Il 19 aprile 1898 segna una data cruciale nella storia delle relazioni internazionali. Si tratta di una risoluzione adottata dal legislatore americano che conferì al Presidente carta bianca per dichiarare guerra, qualora la Spagna non avesse soddisfatto le condizioni dell'ultimatum entro tre giorni dalla sua pubblicazione. Il Congresso dichiarò ufficialmente guerra alla Spagna il 25 aprile, con effetto retroattivo al 21 aprile 1898.
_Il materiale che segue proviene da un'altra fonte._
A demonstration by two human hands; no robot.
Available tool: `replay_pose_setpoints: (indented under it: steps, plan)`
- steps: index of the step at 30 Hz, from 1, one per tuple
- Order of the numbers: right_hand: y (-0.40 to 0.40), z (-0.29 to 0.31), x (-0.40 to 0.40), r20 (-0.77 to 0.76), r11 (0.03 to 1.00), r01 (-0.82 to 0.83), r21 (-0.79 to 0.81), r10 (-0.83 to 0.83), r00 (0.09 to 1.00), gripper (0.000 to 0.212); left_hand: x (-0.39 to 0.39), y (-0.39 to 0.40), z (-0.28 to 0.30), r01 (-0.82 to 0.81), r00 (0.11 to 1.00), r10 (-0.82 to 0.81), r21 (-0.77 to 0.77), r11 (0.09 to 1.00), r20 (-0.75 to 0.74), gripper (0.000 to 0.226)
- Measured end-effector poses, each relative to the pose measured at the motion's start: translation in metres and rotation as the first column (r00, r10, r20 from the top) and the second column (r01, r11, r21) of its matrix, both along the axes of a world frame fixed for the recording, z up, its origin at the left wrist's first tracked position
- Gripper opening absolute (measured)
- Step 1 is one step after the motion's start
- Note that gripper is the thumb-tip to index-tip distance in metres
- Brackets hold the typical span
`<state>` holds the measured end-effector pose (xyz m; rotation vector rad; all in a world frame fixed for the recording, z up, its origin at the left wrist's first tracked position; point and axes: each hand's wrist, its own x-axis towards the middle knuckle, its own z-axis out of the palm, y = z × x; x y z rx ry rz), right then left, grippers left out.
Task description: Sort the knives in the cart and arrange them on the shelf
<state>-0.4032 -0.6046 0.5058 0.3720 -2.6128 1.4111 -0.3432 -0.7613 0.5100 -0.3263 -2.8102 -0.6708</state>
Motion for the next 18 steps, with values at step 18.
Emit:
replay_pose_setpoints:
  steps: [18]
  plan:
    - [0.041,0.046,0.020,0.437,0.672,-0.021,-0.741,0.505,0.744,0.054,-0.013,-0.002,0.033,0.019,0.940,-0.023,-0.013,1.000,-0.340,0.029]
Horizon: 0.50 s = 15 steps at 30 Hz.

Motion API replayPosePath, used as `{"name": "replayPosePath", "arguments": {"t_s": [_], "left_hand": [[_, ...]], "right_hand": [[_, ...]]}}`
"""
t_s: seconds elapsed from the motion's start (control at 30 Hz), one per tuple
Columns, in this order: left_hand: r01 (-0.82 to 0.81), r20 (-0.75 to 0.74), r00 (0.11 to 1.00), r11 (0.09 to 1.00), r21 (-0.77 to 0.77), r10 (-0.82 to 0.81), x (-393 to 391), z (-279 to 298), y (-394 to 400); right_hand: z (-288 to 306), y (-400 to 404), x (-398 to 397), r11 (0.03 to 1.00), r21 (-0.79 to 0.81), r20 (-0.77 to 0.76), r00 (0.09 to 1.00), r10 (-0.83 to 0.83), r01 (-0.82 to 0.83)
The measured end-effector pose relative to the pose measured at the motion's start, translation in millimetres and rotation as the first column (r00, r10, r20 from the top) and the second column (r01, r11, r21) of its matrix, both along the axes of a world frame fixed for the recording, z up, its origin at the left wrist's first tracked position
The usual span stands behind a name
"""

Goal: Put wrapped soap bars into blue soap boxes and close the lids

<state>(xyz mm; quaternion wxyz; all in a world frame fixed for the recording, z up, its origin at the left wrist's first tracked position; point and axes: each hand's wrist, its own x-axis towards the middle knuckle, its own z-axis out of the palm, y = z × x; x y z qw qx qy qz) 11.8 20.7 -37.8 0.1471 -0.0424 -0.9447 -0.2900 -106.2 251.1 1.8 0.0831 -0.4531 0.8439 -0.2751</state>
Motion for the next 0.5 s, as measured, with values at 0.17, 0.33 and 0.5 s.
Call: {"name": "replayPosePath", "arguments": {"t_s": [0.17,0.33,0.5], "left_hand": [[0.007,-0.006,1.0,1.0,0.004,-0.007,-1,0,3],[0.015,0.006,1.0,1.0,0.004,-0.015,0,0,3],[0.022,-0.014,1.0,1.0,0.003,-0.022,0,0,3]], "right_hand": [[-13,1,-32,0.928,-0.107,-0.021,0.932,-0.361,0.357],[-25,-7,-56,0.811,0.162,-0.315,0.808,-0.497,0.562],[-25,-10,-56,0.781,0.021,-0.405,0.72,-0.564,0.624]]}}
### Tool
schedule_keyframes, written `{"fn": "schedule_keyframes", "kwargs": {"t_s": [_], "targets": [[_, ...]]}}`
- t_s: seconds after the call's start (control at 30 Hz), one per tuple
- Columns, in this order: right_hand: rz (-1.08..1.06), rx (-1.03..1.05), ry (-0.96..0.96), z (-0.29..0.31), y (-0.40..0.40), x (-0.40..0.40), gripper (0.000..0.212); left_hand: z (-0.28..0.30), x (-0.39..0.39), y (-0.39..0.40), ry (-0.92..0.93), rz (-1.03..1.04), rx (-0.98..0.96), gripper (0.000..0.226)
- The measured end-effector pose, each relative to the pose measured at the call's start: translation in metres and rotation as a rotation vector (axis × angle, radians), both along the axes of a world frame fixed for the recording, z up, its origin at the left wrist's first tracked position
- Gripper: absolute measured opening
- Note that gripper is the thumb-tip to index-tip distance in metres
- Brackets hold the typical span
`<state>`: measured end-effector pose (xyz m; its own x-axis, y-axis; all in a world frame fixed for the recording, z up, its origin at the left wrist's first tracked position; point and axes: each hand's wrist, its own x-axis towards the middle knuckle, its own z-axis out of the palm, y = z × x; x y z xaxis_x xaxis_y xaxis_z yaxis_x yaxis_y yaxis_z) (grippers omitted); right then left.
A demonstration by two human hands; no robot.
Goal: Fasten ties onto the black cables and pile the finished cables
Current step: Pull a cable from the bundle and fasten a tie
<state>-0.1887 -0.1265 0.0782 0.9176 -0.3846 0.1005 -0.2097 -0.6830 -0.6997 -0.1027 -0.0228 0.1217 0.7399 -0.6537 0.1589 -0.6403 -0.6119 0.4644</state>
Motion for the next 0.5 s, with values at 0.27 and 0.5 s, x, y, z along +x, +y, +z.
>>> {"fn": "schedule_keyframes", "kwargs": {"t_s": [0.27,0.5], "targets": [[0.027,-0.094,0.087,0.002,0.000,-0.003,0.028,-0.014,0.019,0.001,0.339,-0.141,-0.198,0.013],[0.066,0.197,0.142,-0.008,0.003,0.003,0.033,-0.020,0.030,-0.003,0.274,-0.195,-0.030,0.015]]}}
Contesto Politico e Istituzionale

Il documento si inserisce nel quadro normativo che regola le relazioni tra stati sovrani. La paternità dell'atto è attribuita al Congresso degli Stati Uniti, composto dalla Camera dei Rappresentanti e dal Senato, su richiesta del presidente repubblicano William McKinley. Nel suo messaggio al Congresso dell'11 aprile 1898, McKinley aveva descritto la situazione a Cuba come una "minaccia alla nostra pace", richiedendo l'autorizzazione all'uso della forza.

Le Fasi del Conflitto

  • 18 marzo 1898: L'ambasciatore statunitense Woodford presenta un ultimatum al ministro spagnolo Sigismondo Moret, dopo il fallimento della mediazione vaticana.
  • La Reggenza: Il governo spagnolo, sotto la Reggenza di Maria Cristina e il premier liberale Sagasta, affrontava la chiusura dell'era coloniale, segnata dall'omicidio di Antonio Cánovas del Castillo nel 1897.
  • Il Casus Belli: L'esplosione della corazzata Maine nel porto dell'Avana il 15 febbraio 1898, in circostanze mai chiarite, accelerò lo sforzo bellico americano.

Punti Chiave della Risoluzione

La risoluzione si fonda su due pilastri ideologici:

  1. Diritto all'indipendenza: Il riconoscimento di Cuba come nazione, difesa dagli Stati Uniti come principio fondante.
  2. Destino Manifesto: La convinzione che gli Stati Uniti avessero il dovere di esigere che la Spagna rinunciasse immediatamente alla propria autorità sull'isola.

La Realtà Economica e Sociale di Cuba

Cuba, pur essendo una colonia spagnola, presentava un'economia strettamente legata agli Stati Uniti, verso cui veniva diretto il 90% delle esportazioni. La società era divisa tra:

  • L'oligarchia: Controllava le piantagioni di zucchero.
  • La borghesia creola: Classe media che sosteneva le riforme e guidò la ribellione, culminata nella Guerra dei 10 anni (1868-1878).

Verso la Fine del Colonialismo

Dopo la Guerra Piccola (1879-1880) e la rivolta del 1895 guidata da José Martí, la Spagna tentò di reprimere l'insurrezione con le dure misure del generale Weyler. Tuttavia, nel 1898, la guerra era ormai compromessa per la Spagna. L'intervento degli Stati Uniti non fu solo una risposta umanitaria, ma una manovra strategica per consolidare la propria egemonia nell'area, chiudendo definitivamente il capitolo dell'impero coloniale spagnolo nelle Americhe.